◆ What you will do ◆
Among the entries below, how many lines hold the word "water"? Reply with the number only.

◆ Extracted records ◆
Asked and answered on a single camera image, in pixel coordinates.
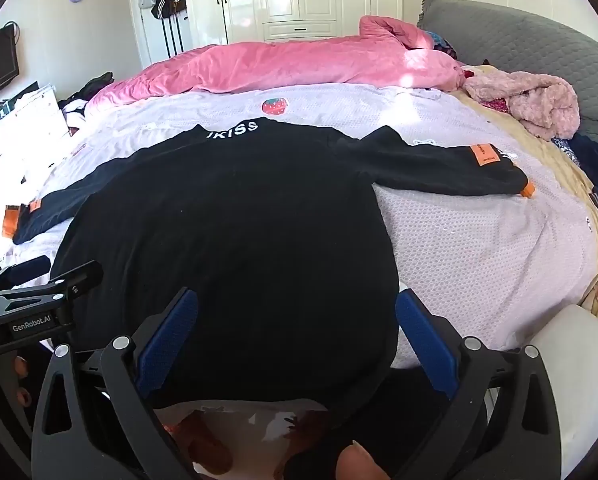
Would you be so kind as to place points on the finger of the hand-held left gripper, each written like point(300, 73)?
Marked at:
point(81, 275)
point(26, 266)

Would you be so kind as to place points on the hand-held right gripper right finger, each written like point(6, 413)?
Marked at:
point(426, 340)

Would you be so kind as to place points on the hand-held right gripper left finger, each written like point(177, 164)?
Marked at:
point(166, 340)

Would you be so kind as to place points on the black sweater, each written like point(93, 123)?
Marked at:
point(229, 235)

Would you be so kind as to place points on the dark clothes pile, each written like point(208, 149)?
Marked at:
point(91, 85)

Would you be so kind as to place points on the person's left hand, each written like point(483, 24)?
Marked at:
point(21, 366)

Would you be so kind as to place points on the person's right hand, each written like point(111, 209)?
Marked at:
point(361, 462)

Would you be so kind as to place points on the lilac printed bedsheet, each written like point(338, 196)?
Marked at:
point(454, 240)

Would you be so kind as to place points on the person's printed pajamas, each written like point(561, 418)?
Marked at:
point(229, 440)

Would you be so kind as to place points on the white round object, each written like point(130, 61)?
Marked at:
point(571, 360)

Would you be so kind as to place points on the white dresser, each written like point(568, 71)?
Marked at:
point(29, 110)

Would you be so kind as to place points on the beige quilted blanket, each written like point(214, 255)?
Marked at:
point(551, 157)

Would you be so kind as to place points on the navy garment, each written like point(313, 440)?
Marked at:
point(596, 160)

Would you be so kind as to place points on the pink fluffy garment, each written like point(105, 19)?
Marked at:
point(539, 95)

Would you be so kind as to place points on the pink quilt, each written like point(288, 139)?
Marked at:
point(279, 65)

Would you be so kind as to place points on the dark floral cloth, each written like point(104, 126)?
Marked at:
point(439, 42)

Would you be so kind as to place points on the grey quilted headboard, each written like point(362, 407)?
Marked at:
point(519, 45)

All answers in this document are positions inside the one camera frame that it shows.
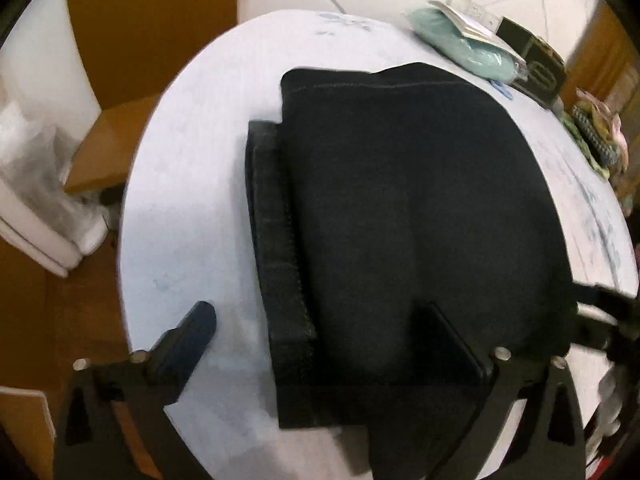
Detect clear plastic bag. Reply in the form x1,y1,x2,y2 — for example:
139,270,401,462
0,100,108,256

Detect teal cloth in plastic bag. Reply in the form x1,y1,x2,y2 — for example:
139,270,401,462
407,6,523,86

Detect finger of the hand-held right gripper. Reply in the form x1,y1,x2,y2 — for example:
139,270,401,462
572,320,623,353
572,284,640,318

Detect brown panel with white edge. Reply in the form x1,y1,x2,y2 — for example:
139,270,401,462
0,387,56,466

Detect black gift box brown handles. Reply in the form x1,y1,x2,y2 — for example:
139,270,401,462
495,16,568,107

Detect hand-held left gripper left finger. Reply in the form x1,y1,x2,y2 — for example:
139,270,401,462
52,301,217,480

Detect pale sheer curtain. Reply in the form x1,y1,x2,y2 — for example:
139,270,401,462
0,0,108,278

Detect white paper booklet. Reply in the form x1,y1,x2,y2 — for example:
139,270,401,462
427,0,501,43

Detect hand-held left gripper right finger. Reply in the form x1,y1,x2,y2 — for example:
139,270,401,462
410,302,586,480

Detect stack of folded clothes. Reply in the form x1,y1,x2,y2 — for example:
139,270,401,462
560,87,631,181

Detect dark denim jeans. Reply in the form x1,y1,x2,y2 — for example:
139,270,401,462
245,62,576,480

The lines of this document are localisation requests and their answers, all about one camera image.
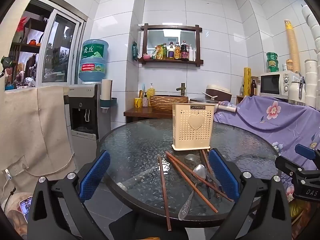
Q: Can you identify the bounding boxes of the brown glass bottle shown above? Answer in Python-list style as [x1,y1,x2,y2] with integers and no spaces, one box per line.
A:
[250,77,258,97]

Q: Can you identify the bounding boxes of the purple floral cloth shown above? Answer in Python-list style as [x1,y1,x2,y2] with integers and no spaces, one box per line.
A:
[213,95,320,203]

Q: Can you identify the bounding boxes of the white thermos jug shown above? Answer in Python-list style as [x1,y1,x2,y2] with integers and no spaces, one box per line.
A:
[288,76,307,106]

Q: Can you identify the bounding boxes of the yellow plastic bag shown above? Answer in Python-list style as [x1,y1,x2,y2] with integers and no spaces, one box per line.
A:
[289,199,320,231]

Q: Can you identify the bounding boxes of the white paper cup tube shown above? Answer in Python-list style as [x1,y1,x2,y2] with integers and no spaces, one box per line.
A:
[101,79,112,113]

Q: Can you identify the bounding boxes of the wooden counter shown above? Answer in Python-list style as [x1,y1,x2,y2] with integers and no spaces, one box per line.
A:
[123,107,173,124]

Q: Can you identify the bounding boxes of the dark soy sauce bottle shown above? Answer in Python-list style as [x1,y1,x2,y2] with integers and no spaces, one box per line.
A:
[180,40,189,61]

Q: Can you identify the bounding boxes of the beige cloth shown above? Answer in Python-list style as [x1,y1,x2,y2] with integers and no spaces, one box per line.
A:
[0,85,76,207]

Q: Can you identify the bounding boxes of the yellow soap dispenser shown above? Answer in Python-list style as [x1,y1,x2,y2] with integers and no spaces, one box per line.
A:
[146,83,156,107]

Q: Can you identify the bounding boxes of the beige perforated utensil holder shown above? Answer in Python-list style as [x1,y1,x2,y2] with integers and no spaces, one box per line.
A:
[171,102,215,151]

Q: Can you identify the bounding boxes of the brown wooden chopstick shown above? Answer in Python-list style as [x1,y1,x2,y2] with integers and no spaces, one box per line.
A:
[167,150,235,202]
[165,151,219,214]
[201,149,227,199]
[157,154,172,232]

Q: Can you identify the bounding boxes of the camera on black stand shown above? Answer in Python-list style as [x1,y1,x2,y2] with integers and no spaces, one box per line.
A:
[0,56,13,77]

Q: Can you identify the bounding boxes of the bamboo style faucet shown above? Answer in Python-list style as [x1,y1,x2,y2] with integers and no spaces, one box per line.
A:
[175,82,187,96]

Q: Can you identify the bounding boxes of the yellow sleeve of cups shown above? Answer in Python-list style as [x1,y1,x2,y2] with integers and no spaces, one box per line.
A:
[284,19,301,73]

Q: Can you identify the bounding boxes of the lint roller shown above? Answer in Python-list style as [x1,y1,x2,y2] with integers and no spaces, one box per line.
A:
[216,103,238,113]

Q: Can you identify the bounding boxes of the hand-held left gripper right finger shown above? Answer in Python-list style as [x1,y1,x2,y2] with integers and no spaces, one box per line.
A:
[208,148,292,240]

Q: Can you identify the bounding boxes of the yellow green seasoning packet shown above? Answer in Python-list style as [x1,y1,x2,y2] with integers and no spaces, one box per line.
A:
[150,45,164,60]

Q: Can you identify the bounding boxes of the wooden framed mirror shelf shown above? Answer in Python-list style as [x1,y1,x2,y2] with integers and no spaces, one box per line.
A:
[138,23,204,67]

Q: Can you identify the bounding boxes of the white power strip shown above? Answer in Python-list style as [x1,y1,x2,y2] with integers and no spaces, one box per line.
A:
[4,155,28,181]

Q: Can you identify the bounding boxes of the white microwave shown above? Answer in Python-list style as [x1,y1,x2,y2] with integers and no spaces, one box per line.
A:
[259,70,301,100]

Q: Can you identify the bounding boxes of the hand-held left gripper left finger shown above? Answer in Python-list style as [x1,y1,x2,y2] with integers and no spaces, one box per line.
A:
[27,149,111,240]

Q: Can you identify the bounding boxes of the grey water dispenser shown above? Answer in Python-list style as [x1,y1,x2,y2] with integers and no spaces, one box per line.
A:
[67,83,112,205]

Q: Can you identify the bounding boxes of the green instant noodle cups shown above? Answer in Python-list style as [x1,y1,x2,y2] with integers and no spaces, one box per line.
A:
[266,52,280,74]

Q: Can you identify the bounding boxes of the yellow roll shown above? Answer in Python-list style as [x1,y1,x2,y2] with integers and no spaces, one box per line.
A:
[243,67,252,97]

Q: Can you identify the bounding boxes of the wicker wash basin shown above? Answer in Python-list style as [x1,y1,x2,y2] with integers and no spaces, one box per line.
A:
[149,94,189,111]

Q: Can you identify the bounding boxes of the sliding window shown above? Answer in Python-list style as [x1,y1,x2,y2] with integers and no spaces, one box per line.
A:
[4,0,88,91]

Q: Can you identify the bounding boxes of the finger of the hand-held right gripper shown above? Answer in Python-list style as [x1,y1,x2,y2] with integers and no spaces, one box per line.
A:
[295,144,320,161]
[275,156,311,181]

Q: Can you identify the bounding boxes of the blue water jug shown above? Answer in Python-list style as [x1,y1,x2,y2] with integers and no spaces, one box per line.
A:
[78,39,109,84]

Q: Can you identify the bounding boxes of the smartphone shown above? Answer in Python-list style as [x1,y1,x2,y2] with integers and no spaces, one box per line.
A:
[19,196,34,224]

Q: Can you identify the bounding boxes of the steel pot with lid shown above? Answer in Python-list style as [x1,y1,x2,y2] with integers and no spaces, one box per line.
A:
[189,97,219,106]

◆ Exercise output ◆
2